There is today a hunger artist on the steps of the Sudanese Embassy in Washington. Or at least there was on April 14th. Perhaps he's now dead, or if anything just infinitely small. As The Washington Post writes,

...he has no illusions that his lone protest will make a difference. "I'm here because my brothers and sisters are being killed. It's not my responsibility what others do. It's only my responsibility what I do. I can do nothing less in the face of this atrocity." He pauses to swallow his welling tears. "I wish I had thousands of lives to give. But I have mine and this is how I choose to spend it."
What Kafka understood is that the infinitely small embrace everything, and that the sized, the ambitious, consume themselves. A hunger artist is patience, and patience is raw compassion (Mitglied). A hunger artist says, "There is nothing here worth eating."

Bon appetit.

8 comments:

JLB said...

I may have to cite this post in the paper I'm writing on Melville, in which I'm dealing with the very idea you mention: that the "outsized," especially those intent on growing ever larger through acquisition and consumption, ironically devour only themselves.
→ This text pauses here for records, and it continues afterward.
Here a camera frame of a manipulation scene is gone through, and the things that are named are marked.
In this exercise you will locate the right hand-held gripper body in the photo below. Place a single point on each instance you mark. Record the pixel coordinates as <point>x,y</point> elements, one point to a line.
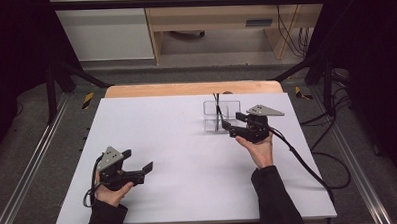
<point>255,130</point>

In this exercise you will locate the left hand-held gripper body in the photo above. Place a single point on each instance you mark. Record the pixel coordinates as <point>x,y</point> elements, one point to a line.
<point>113,176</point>

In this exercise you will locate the clear plastic pen holder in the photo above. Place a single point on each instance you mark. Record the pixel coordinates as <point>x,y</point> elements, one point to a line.
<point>210,120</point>

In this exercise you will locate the person's left hand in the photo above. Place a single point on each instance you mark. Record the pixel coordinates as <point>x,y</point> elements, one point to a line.
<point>112,196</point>

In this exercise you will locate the person's right hand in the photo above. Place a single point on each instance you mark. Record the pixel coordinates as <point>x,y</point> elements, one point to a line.
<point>263,153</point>

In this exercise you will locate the yellow black tape strip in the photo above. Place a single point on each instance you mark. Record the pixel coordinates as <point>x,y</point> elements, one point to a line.
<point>88,100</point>
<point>301,93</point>

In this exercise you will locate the black metal stand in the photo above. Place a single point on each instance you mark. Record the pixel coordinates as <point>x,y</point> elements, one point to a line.
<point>327,87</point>
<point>51,97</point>

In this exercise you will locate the office chair base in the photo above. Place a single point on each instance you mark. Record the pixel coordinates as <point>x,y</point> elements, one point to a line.
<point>187,34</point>

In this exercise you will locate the wooden desk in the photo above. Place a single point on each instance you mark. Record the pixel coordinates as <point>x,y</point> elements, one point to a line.
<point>216,18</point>

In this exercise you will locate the white cabinet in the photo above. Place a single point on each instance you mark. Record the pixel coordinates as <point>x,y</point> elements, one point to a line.
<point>107,35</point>

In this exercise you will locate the black metal crossbar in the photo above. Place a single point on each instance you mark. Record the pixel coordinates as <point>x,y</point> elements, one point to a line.
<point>182,2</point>

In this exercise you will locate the black curtain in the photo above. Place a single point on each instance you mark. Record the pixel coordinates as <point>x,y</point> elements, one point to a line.
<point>14,65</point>
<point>375,69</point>

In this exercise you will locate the aluminium floor rail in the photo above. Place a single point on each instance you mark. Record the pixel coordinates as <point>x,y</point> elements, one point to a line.
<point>28,164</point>
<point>358,173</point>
The central image I'm looking at from Moby-Dick, which can easily be applied, for instance, to what they told us in high school was called the "triangle trade," in which human beings were exchanged for distilled sugar cane -- sugar cane which these very people were being sold to produce -- is the image of the wounded shark, who endlessly devours his own disembowelments, in an autocannibalistic re-enactment of this circular process of buying and selling, eating and shitting, and so on.

Anonymous said...

AND, don't forget: on a more low-brow note, you have the citation of Spaceballs: The Movie, where Pizza the Hut is trapped in his limousine and eats himself to death.